What you are asked to do |
Please give back the listing exactly as it reads.

Raw data |
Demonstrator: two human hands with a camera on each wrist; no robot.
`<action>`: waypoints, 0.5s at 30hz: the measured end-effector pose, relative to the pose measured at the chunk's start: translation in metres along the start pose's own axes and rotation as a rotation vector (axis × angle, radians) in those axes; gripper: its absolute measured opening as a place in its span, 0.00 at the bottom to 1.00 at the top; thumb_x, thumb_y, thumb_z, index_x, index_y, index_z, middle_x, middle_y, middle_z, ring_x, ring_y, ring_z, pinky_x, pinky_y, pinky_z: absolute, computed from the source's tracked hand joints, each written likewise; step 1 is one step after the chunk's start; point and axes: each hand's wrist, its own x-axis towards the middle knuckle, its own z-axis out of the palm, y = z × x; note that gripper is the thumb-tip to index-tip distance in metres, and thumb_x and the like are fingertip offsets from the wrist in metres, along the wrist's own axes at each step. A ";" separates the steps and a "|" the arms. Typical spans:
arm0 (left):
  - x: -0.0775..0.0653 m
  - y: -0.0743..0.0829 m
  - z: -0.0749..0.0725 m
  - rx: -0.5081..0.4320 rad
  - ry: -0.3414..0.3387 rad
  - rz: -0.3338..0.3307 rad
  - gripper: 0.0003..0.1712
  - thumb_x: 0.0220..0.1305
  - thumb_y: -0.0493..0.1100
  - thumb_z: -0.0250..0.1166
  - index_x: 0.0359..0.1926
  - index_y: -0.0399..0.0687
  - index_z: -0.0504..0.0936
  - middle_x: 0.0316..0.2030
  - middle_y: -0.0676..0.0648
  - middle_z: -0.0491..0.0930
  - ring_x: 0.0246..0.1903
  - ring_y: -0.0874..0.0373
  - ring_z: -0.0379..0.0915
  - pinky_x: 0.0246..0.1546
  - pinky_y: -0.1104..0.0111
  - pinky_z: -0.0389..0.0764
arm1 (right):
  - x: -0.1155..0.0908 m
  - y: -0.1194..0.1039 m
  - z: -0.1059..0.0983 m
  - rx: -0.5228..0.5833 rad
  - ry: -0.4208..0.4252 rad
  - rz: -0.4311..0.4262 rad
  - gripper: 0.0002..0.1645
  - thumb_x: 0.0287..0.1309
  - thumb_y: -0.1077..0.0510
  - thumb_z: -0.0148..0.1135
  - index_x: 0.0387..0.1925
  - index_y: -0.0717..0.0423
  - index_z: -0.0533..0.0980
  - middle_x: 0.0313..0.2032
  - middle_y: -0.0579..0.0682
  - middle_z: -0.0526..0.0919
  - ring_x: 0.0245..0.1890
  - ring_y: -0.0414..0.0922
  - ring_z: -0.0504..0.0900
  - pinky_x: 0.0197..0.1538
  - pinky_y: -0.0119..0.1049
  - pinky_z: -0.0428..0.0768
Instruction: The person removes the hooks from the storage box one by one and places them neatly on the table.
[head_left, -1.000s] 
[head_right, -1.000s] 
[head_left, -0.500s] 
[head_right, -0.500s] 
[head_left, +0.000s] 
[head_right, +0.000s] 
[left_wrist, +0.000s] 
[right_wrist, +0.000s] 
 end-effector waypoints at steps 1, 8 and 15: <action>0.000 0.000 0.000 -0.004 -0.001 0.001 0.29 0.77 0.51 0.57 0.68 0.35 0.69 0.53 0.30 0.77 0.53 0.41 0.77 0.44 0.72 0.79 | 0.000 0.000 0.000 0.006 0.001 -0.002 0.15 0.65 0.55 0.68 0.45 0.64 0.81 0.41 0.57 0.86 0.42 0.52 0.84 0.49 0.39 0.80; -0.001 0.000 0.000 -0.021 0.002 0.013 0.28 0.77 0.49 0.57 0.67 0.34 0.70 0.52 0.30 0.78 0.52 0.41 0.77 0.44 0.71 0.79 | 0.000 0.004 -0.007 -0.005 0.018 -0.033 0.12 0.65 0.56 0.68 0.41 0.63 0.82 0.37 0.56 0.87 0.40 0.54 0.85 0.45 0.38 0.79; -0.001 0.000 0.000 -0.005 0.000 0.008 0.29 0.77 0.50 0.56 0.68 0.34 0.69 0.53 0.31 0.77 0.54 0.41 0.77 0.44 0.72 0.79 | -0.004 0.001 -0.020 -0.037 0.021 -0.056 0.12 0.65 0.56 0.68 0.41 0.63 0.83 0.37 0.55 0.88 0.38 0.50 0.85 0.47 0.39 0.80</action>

Answer area |
Demonstrator: two human hands with a camera on each wrist; no robot.
`<action>`: waypoints, 0.5s at 30hz: the measured end-effector pose, relative to the pose measured at the chunk's start: translation in metres along the start pose's own axes and rotation as a rotation vector (axis × angle, radians) in those axes; gripper: its absolute measured opening as a place in its span, 0.00 at the bottom to 1.00 at the top; thumb_x, thumb_y, thumb_z, index_x, index_y, index_z, middle_x, middle_y, middle_z, ring_x, ring_y, ring_z, pinky_x, pinky_y, pinky_z: absolute, computed from the source's tracked hand joints, each written likewise; step 1 is one step after the chunk's start; point and axes: each hand's wrist, its own x-axis towards the middle knuckle, its own z-axis out of the palm, y = z × x; note that gripper is the thumb-tip to index-tip distance in metres, and thumb_x and the like are fingertip offsets from the wrist in metres, along the wrist's own axes at each step. A ";" separates the steps and a "|" the arms. Typical spans:
arm0 (left):
  - x: -0.0775..0.0653 m
  - y: -0.0743..0.0829 m
  - z: -0.0749..0.0725 m
  - rx: -0.5081..0.4320 rad
  - ry: -0.3414..0.3387 rad
  - rz: -0.3338..0.3307 rad
  - gripper: 0.0003..0.1712
  - thumb_x: 0.0220..0.1305
  - thumb_y: -0.0493..0.1100
  - thumb_z: -0.0250..0.1166
  - index_x: 0.0359..0.1926
  - index_y: -0.0399..0.0687
  - index_z: -0.0504..0.0936
  - middle_x: 0.0316..0.2030
  - middle_y: -0.0676..0.0648
  - middle_z: -0.0491..0.0930
  - ring_x: 0.0246..0.1903
  - ring_y: -0.0874..0.0373
  - ring_z: -0.0379..0.0915
  - pinky_x: 0.0246..0.1546
  - pinky_y: -0.1104..0.0111
  - pinky_z: -0.0389..0.0764
arm1 (right):
  - x: -0.1155..0.0908 m
  - y: -0.1194..0.1039 m
  - z: -0.1059..0.0983 m
  - rx: -0.5228..0.5833 rad
  - ry: -0.4208..0.4252 rad
  - rz: -0.4311..0.4262 rad
  - gripper: 0.0002..0.1645
  - thumb_x: 0.0287..0.1309
  - thumb_y: -0.1077..0.0510
  - thumb_z: -0.0148..0.1135
  - index_x: 0.0387..0.1925
  - index_y: -0.0717..0.0423
  - index_z: -0.0533..0.0980
  - middle_x: 0.0313..0.2032
  - middle_y: -0.0579..0.0682
  - middle_z: -0.0526..0.0919
  - ring_x: 0.0245..0.1890
  - ring_y: -0.0414..0.0922
  - ring_z: -0.0504..0.0900
  - pinky_x: 0.0197..0.1538
  - pinky_y: -0.0119..0.1049
  - pinky_z: -0.0428..0.0768
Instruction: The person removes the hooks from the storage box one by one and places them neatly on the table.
[head_left, -1.000s] 
[head_right, -1.000s] 
[head_left, -0.500s] 
[head_right, -0.500s] 
[head_left, +0.000s] 
[head_right, +0.000s] 
[left_wrist, +0.000s] 
[right_wrist, +0.000s] 
 end-effector waypoints at steps 1, 8 and 15: <action>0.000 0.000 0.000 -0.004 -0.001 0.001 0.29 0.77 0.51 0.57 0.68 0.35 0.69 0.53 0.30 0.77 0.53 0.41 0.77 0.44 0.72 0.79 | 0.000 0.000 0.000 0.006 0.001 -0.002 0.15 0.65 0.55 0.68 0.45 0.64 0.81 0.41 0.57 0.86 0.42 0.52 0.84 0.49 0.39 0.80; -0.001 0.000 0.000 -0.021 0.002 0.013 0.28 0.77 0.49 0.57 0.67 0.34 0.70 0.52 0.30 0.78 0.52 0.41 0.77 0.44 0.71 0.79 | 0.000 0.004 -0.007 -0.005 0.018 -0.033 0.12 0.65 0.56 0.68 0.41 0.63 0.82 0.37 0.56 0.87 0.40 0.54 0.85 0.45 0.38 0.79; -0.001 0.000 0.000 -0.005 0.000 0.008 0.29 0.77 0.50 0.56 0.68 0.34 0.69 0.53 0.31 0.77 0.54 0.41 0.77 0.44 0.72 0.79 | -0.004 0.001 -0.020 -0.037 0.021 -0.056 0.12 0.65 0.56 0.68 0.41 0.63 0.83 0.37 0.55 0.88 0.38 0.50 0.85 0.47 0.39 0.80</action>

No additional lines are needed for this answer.